PROBLEM REQUIREMENTS
Where does the string "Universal" appear in the listing below? Copy every line where it does.

---+---

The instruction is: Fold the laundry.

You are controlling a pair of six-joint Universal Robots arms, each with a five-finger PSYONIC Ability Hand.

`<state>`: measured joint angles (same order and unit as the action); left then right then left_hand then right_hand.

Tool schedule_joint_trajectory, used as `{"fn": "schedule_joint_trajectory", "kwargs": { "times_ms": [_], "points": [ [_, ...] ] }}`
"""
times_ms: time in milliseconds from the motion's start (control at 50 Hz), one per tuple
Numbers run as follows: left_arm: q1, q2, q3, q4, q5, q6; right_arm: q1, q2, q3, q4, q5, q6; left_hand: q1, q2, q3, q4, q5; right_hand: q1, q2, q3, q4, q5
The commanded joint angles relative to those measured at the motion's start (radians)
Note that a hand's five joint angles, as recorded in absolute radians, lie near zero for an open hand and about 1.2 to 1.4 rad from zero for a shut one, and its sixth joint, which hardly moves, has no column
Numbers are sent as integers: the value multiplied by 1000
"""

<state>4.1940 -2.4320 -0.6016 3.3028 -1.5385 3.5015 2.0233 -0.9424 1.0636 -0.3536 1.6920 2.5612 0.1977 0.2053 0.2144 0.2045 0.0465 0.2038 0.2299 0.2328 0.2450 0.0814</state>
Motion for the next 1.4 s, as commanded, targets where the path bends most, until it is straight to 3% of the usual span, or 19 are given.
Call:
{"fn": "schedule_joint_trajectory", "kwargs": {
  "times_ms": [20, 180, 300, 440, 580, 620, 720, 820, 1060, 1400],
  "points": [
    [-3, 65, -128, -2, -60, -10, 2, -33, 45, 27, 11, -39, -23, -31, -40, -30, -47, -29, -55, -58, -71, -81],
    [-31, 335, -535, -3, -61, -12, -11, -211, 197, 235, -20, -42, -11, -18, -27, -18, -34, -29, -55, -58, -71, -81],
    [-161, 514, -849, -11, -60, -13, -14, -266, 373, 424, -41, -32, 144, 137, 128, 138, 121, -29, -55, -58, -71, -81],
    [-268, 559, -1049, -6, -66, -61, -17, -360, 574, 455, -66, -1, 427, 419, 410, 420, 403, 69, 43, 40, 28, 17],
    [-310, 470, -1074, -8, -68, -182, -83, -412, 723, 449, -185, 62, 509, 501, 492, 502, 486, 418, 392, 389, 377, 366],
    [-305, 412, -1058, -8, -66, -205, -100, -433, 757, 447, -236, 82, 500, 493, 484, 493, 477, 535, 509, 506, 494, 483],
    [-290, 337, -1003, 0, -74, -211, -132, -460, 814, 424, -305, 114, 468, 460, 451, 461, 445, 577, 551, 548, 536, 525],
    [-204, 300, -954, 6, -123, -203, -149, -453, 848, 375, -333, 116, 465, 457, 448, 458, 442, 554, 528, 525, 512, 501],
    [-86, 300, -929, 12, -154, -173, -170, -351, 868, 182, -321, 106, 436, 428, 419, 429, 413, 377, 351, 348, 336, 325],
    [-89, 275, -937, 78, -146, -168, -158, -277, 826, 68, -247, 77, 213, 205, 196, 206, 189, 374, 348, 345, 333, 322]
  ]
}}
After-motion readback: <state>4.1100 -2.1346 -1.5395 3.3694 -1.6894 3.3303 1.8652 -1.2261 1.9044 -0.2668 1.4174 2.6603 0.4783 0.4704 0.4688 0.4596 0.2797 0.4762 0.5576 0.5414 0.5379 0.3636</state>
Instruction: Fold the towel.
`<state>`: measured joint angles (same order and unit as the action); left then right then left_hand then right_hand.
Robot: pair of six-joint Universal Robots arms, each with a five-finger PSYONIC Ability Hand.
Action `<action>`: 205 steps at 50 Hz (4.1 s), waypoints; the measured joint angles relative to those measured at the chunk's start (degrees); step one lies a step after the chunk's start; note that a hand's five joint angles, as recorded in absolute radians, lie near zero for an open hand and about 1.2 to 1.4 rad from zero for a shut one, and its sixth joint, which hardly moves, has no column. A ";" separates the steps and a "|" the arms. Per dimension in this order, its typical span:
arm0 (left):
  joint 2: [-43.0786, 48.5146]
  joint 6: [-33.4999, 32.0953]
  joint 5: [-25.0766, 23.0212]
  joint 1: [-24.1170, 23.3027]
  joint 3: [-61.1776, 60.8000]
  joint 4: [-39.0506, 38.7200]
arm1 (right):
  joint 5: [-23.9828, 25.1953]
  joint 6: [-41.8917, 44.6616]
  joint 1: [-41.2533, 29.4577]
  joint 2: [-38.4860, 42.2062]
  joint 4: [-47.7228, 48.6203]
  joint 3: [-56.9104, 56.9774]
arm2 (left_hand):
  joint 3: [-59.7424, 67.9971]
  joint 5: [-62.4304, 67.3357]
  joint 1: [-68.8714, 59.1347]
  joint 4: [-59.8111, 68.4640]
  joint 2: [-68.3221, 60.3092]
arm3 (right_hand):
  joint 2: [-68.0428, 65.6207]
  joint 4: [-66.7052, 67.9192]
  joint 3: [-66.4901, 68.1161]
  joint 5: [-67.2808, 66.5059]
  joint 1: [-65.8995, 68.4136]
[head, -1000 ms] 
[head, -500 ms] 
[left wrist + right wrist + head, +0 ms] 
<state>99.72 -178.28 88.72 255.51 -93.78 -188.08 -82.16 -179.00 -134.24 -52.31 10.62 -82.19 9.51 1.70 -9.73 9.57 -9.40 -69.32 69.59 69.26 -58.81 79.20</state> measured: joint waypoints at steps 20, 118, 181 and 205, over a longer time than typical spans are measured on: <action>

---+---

EXERCISE SOLUTION
You are controlling a pair of six-joint Universal Robots arms, each with a five-finger PSYONIC Ability Hand.
Robot: pair of six-joint Universal Robots arms, each with a five-finger PSYONIC Ability Hand.

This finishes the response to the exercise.